The city council Monday night showed its growing apprehension about turning Pope John into yet another apartment complex when the public schools are straining at the seams with nowhere to put students who need classrooms and desks.
The council appeared unified and adamant that the school crowding crisis far exceeds the affordable housing crisis in magnitude and importance at this moment in time.
All this, despite a warning from the mayor’s mouthpiece, Chief of Staff Erin Deveney, that the taxpayers would be made to pay the cost of repairs to the former Pope John site if it is used as a school.
Deveney offered no short term solution to relieve the overcrowding issue, rather, just her admonition that taxpayers would pay for the upgrades to make more space available.
Thirteen out of 14 public speakers pleaded for overcrowding relief for the public school students before the meeting began.
“I implore you not to take the desperate plea to give Pope John away. It is another self-inflicted crisis created by the mayor. Move forward with Pope John for a solution to increase capacity. Save the children. Open up Pope John,” John Puopolo told the council.
He received a rousing ovation from the gallery inside the council chamber.
By a 7-2 vote, with only Council President John Hanlon and Stephanie Martin inexplicably voting against the motion, the city council gave the administration two weeks to come back to the table with numbers and real time ideas about what exactly to do about the overcrowding situation.
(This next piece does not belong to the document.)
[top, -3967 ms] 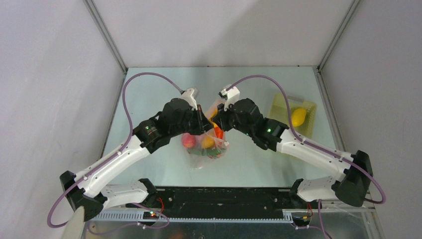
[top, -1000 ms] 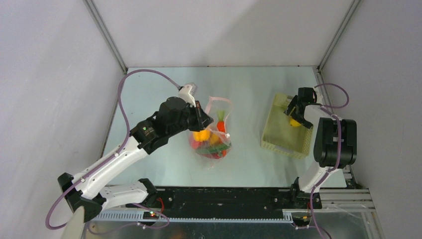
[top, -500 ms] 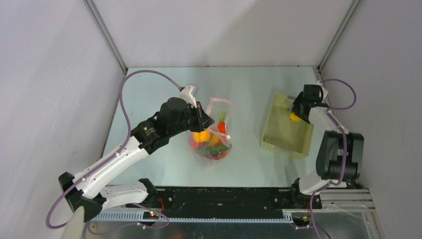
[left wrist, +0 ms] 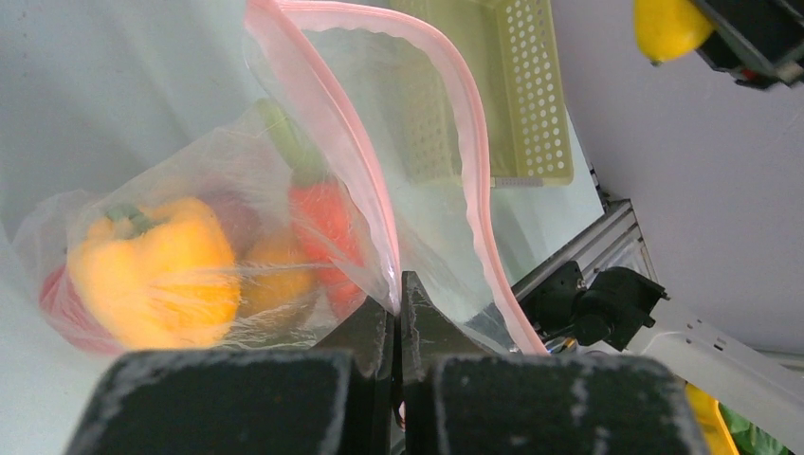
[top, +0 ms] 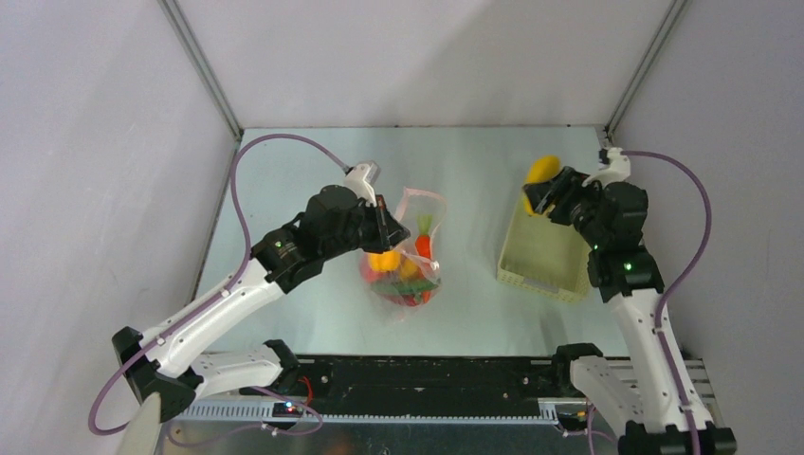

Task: Place the food in the zip-top bag and seal the zipper
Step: Place the fake fruit in the zipper food storage bag.

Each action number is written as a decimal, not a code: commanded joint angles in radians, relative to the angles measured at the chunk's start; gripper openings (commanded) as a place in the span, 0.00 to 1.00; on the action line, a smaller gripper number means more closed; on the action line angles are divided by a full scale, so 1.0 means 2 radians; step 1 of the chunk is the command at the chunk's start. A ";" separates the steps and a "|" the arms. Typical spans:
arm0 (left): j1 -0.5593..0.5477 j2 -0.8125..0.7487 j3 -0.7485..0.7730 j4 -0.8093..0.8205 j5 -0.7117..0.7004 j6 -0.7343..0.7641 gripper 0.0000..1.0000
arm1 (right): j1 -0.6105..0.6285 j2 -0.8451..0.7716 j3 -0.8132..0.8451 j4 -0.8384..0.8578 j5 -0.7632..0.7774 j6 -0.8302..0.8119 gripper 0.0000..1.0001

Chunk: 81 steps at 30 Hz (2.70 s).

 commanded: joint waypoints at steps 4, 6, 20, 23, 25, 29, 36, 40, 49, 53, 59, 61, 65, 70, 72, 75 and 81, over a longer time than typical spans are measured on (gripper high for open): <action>-0.006 0.015 0.014 0.023 0.035 0.003 0.00 | 0.144 -0.033 -0.001 0.093 -0.089 0.000 0.48; -0.009 0.017 0.014 0.024 0.036 0.002 0.00 | 0.188 -0.022 0.006 0.106 -0.084 -0.002 0.48; -0.018 0.025 0.019 0.023 0.036 0.003 0.00 | 0.321 0.091 0.054 0.128 0.007 0.000 0.45; -0.018 0.026 0.020 0.023 0.035 0.003 0.00 | 0.341 0.107 0.060 0.123 0.058 -0.002 0.46; -0.019 0.026 0.021 0.023 0.034 0.002 0.00 | 0.361 0.115 0.060 0.122 0.082 -0.006 0.46; -0.019 0.025 0.026 0.015 0.025 0.001 0.00 | 0.374 0.126 0.069 0.097 0.114 -0.019 0.48; -0.019 0.015 0.024 0.016 0.014 -0.004 0.00 | 0.385 0.125 0.071 0.051 0.136 -0.033 0.51; -0.019 0.014 0.030 0.008 -0.001 -0.005 0.00 | 0.391 0.128 0.071 0.033 0.129 -0.048 0.52; -0.019 0.014 0.034 0.013 -0.002 -0.005 0.00 | 0.407 0.140 0.088 -0.008 0.114 -0.068 0.54; -0.019 0.017 0.038 0.012 0.001 -0.005 0.00 | 0.416 0.156 0.108 -0.038 0.120 -0.083 0.58; -0.019 0.016 0.039 0.011 0.000 -0.002 0.00 | 0.425 0.170 0.128 -0.066 0.150 -0.091 0.68; -0.019 0.016 0.039 0.011 0.000 -0.002 0.00 | 0.426 0.171 0.131 -0.069 0.160 -0.092 0.71; -0.019 0.017 0.039 0.010 0.001 -0.001 0.00 | 0.428 0.168 0.135 -0.066 0.166 -0.093 0.81; -0.019 0.017 0.038 0.010 0.002 0.000 0.00 | 0.430 0.164 0.142 -0.064 0.156 -0.098 0.99; -0.019 0.016 0.038 0.010 0.001 -0.001 0.00 | 0.430 0.161 0.143 -0.061 0.155 -0.098 0.99; -0.019 0.014 0.036 0.009 -0.001 0.000 0.00 | 0.430 0.153 0.143 -0.056 0.154 -0.098 1.00; -0.019 0.008 0.033 0.007 -0.003 -0.001 0.00 | 0.428 0.113 0.137 -0.027 0.142 -0.101 0.99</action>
Even Councilor Al Lattanzi, the mayor’s affable rubber stamp, voted for the measure.
Councilor Stephanie Smith and her colleagues also asked that the council be allowed to take a tour of the Pope John complex, with the architect now allegedly crunching numbers, and to be told right there and then what the effort to bring the former school into working order would cost.
“Pope John solves many problems,” Smith said.
Superintendent of Schools Priya Tahiliani agreed.
“There is no grand solution to solve our problems. Pope John needs to be considered one step of what is a larger problem to be solved. This needs to be an ongoing discussion,” she told the council.
Councilor Mike Marchese said he deplored the lack of action being taken by the administration to relieve the overcrowding.
“What is wrong with these people?” he asked following a passionate soliloquy decrying the pro-development administration.
He received a roaring ovation from the crowd.
In addition, the council voted unanimously against appropriating $2 million the administration was seeking for modular classrooms that would be erected on the front grassy area of the Keverian School.
In all, this was a startling reversal of the city council’s subservience to the mayor’s wishes, and a reminder that the council can wield a big stick when it comes to relieving the overcrowding plaguing the public schools.
The mayor did not appear.
Monday night’s meeting was preceded by last week’s stunning School Committee meeting.
At that meeting the School Committee voted 5-4 to send a non-binding measure to the city council requesting that Pope John be used to alleviate overcrowding.
The mayor and Mike McLaughlin, Joe LaMonica and Millie Cardello opposed sending the letter to the city council, choosing to remain loyal to the mayor as opposed to bargaining for more space for the school kids.
So the battle continues with lines being drawn in the sand.
With Tahiliani, the council, and the architect ordered to provide minimum cost assessments, the Pope John walk through in or within two weeks should be telling.